Engineers at ETH Zurich are designing flying machines capable of guiding themselves into complex, acrobatic flight formations

2 min read
ETH building fleet of acrobatic quadrotor robots
[youtube https://www.youtube.com/v/xx3rsadZA6M&hl=en&fs=1&rel=0 expand=1]

Are they called quadrocopters or quadrotors?

Raffaello D'Andrea and his group at ETH Zurich are building a bunch of these amazing flying machines, which they plan to transform into an autonomous stunt flying squad. So far the vehicles can fly in circles and perform audacious flips, but the researches want more for their repertoire: they're designing control algorithms to make a dozen or more quadrocopters guide themselves into complex, acrobatic flight formations.

The trick involves more than just the flying robots. The machines are designed to fly within a special sensor-equipped environment where they'll "teach themselves -- and each other -- how to fly." The researchers call their airspace the Flying Machine Arena.
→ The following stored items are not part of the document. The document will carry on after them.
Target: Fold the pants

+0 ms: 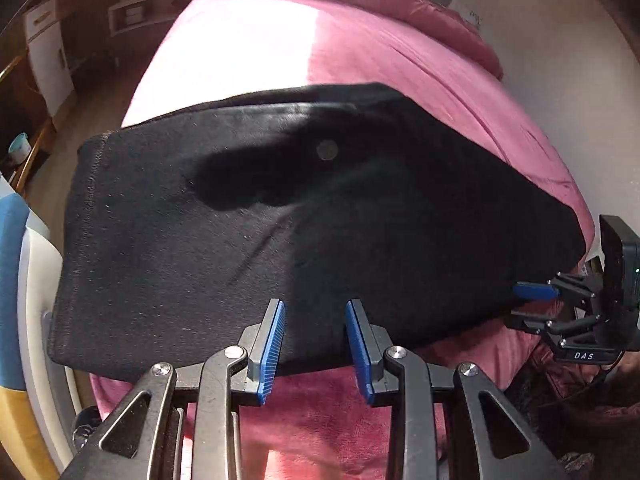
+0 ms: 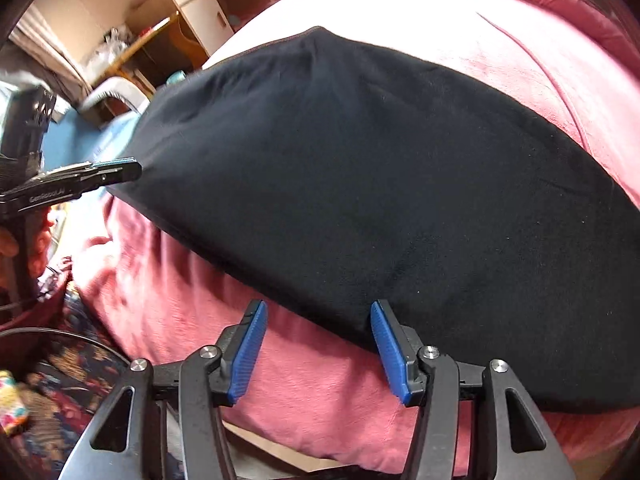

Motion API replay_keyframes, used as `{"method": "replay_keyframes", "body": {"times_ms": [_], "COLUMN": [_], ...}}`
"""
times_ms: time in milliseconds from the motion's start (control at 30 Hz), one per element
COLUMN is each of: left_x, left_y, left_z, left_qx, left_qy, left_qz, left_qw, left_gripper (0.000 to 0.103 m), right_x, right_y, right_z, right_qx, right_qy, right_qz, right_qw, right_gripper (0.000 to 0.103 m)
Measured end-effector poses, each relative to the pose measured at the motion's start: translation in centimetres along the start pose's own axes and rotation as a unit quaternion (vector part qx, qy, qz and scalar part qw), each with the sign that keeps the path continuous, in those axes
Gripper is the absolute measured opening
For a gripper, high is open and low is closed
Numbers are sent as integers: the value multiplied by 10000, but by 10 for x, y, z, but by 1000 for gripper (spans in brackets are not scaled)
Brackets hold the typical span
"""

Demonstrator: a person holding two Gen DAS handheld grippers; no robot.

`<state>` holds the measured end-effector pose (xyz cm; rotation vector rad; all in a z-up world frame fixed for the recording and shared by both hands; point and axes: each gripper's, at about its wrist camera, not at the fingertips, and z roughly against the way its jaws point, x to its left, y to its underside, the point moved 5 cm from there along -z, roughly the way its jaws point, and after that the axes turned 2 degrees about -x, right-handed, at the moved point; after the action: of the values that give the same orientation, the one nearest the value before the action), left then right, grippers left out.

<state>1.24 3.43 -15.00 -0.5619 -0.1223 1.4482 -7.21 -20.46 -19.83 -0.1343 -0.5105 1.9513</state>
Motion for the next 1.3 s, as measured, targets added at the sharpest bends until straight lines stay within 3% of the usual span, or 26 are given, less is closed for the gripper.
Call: {"method": "replay_keyframes", "body": {"times_ms": [33,100,233,400,500,567,667,767,867,900,933,1000,1067,1100,1233,1300], "left_x": [-1,-5,-9,-13,-23,-30,-49,-78,-96,-96,-97,-96,-91,-90,-89,-91], "left_y": [2,5,15,17,-1,-13,-25,-24,-9,-6,-5,-1,1,1,2,0], "left_z": [-4,-10,-15,-11,10,11,-2,-18,-40,-44,-46,-48,-47,-47,-47,-48], "left_qx": [68,194,436,465,-7,-192,-169,-5,408,473,468,429,439,440,446,459], "left_qy": [-51,-35,-50,14,720,764,854,809,744,672,627,653,720,731,645,603], "left_qz": [-34,-139,-333,-340,-72,-70,-207,-662,-929,-959,-973,-891,-752,-717,-717,-709], "left_qw": [10000,9997,9985,9983,9974,9969,9960,9945,9921,9920,9922,9930,9936,9938,9943,9946], "left_gripper": [32,31,24,20,23,25,26,26,26,26,26,26,26,26,26,26], "right_x": [1,-2,4,-2,-4,-6,-16,-37,-72,-85,-97,-131,-173,-194,-273,-300], "right_y": [-1,-1,8,18,17,19,22,28,39,45,55,73,96,110,180,209], "right_z": [-2,2,12,-4,3,7,19,32,51,59,70,89,109,117,142,148], "right_qx": [0,-76,-63,180,112,116,12,-144,-365,-462,-608,-881,-1254,-1445,-2215,-2522], "right_qy": [89,-6,-53,-119,-205,-289,-311,-282,-255,-239,-239,-232,-241,-265,-408,-431], "right_qz": [40,2,355,43,77,-47,-281,-698,-1404,-1671,-2008,-2692,-3504,-3926,-5582,-6076], "right_qw": [10000,10000,9993,9998,9997,9995,9991,9971,9891,9846,9775,9588,9278,9079,7985,7519], "right_gripper": [23,11,0,0,0,0,1,2,17,27,33,35,35,35,38,38]}}
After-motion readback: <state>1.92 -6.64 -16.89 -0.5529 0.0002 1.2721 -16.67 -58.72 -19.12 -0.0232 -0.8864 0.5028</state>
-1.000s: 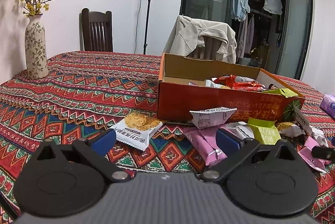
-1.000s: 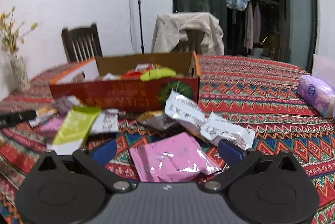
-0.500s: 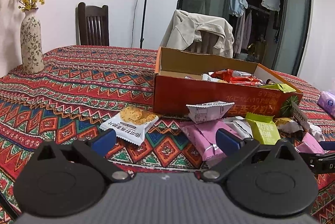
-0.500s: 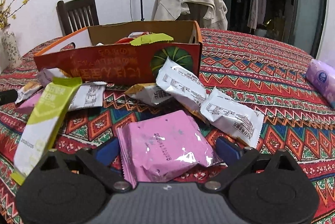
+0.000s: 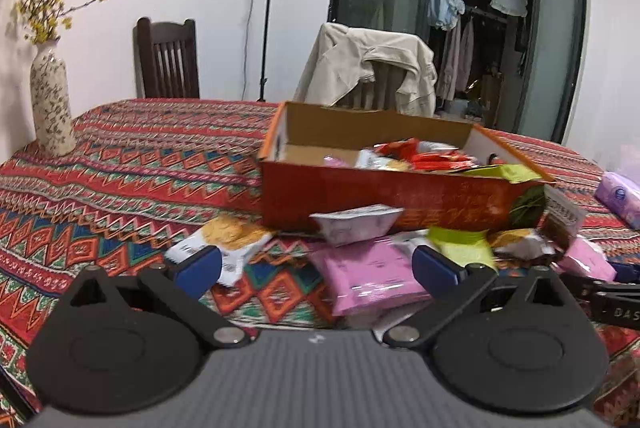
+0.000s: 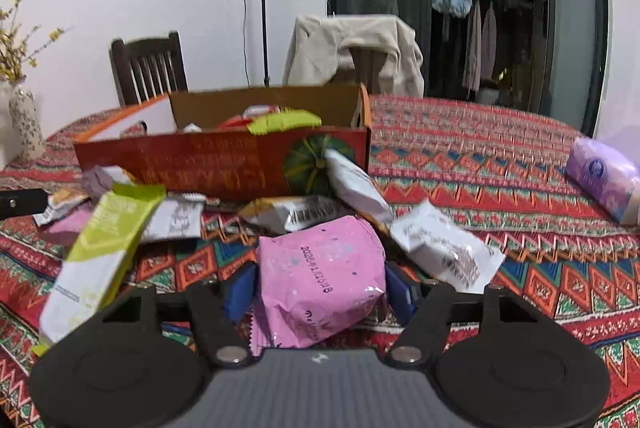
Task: Organize snacks
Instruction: 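Grasp the green-and-white bar with the left tool while the right tool holds the pink bag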
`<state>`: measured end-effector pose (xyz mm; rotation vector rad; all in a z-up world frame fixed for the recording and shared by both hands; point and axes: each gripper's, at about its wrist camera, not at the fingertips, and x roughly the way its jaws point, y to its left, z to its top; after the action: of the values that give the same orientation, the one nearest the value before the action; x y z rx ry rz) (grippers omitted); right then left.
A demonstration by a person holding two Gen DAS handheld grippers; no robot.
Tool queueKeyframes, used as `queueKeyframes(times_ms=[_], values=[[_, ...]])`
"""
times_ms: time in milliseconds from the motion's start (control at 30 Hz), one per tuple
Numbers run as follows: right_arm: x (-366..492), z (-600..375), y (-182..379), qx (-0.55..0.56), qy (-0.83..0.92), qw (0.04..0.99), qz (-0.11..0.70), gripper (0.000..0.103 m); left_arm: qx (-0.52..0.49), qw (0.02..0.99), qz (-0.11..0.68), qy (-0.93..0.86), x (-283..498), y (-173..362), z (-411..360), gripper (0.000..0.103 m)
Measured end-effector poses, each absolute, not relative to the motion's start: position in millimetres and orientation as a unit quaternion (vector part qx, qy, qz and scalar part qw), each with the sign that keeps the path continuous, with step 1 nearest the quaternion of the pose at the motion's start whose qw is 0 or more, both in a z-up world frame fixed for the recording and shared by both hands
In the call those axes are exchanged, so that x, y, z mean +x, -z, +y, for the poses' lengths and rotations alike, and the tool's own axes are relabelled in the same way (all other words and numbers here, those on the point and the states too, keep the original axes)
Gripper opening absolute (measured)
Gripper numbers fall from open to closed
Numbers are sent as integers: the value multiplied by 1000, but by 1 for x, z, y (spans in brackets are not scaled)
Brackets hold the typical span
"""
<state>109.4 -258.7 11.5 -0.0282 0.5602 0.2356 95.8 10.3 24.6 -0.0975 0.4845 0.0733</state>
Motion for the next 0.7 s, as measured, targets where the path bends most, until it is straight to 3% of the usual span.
queueKeyframes(times_ms=[700], values=[[98,-283,-17,58,-140,961,231,67,-9,956,291,-36,99,-7,-87,103]])
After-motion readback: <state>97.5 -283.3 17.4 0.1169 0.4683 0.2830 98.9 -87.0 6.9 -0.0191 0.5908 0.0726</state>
The video above shows how users will be able to control the vehicles by moving a "magic wand" -- the controller has markers and the arena's sensor system captures the gestures and sends control signals to the vehicles. From their site:

Human beings learn from experience: when we try something and fail, we try doing it a different way the next time around. And we are incredibly efficient at this process.

We are so adept, in fact, that when it comes to learning complex activities such as racing a car or playing a violin, we can easily outperform automated systems. This is why we use autopilot programs for the routine aspects of flying a plane (such as cruising, take-off and landing), but why we still need human pilots to handle unexpected events and emergencies.

We are currently developing algorithms that will narrow the learning gap between humans and machines, and enable flight systems to ‘learn’ the way humans do: through practice.

Rather than being programmed with detailed instructions, these flight systems will learn from experience. Like baby birds leaving the nest, they will be clumsy at first. Over time, however, they will become capable of sophisticated, coordinated maneuvers.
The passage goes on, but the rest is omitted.